Ankylosing spondylitis (AS) is a type of arthritis that affects the spine and pelvis. Changes in genes contribute to the risk of people developing ankylosing spondylitis.
One gene makes a strong contribution to the risk of arthritis, it’s called HLA-B27. Around 70-80% of people with ankylosing spondylitis have the HLA-B27 gene.
What does that mean for the children of people with ankylosing spondylitis?
Well luckily the risk is pretty low and there are some pretty good treatments for ankylosing spondylitis, so I don’t think that people should be making decisions to have children or not have children based on the fact they have ankylosing spondylitis.
These are the reasons why:
- The HLA-B27 gene is common in the European descendent community, around 7-9% of people carry this gene.
- Importantly only 1-5% of people who inherit the gene develop AS. So almost everyone with the gene actually doesn’t have AS.

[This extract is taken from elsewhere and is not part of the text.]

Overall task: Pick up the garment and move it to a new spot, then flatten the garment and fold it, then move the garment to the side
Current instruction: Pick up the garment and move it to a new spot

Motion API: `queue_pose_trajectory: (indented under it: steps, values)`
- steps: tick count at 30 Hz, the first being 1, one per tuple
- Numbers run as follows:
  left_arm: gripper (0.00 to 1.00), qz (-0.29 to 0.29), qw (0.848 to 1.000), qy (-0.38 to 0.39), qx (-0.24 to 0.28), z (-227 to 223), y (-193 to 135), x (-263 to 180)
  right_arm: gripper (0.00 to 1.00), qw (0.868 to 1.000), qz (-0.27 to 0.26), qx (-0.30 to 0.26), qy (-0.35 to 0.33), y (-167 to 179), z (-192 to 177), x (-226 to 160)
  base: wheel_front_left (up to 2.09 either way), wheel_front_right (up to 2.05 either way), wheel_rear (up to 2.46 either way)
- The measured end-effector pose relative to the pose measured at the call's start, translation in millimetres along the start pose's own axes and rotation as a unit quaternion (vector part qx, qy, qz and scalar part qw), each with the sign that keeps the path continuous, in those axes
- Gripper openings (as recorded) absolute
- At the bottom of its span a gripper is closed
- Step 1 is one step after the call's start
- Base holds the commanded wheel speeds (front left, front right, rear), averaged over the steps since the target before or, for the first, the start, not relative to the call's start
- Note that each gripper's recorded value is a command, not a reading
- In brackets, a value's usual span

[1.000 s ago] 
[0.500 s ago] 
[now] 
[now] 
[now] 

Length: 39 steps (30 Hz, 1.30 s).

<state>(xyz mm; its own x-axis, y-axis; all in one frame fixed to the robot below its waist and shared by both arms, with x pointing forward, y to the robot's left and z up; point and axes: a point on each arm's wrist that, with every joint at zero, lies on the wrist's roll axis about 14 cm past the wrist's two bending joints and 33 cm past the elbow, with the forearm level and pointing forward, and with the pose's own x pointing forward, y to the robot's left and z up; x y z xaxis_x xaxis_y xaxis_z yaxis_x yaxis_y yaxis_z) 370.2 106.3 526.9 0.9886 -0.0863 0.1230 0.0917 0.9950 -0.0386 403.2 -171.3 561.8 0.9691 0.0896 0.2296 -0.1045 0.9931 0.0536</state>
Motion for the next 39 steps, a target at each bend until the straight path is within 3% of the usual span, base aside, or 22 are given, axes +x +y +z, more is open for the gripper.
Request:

- There are a number of other genes that contribute to your risk of AS, but the effect they have is so tiny as to make it not relevant for people when assessing risk to their family.
- So scientific research has shown that even if you have AS and you have children, the risk of them having AS is only around 8%. If one child has AS the risk that their brother or sister will develop it is also 8%.
It is important to remember that there are a number of good treatments for ankylosing spondylitis, including anti-TNF agents, anti-IL12/23 agents, anti-IL17 agents, non-steroidal anti-inflammatories, and not to forget good old physiotherapy, which has been shown to reduce pain and stiffness and increase function.
People with ankylosing spondylitis usually lead normal lives and have families and do all the things that other people do.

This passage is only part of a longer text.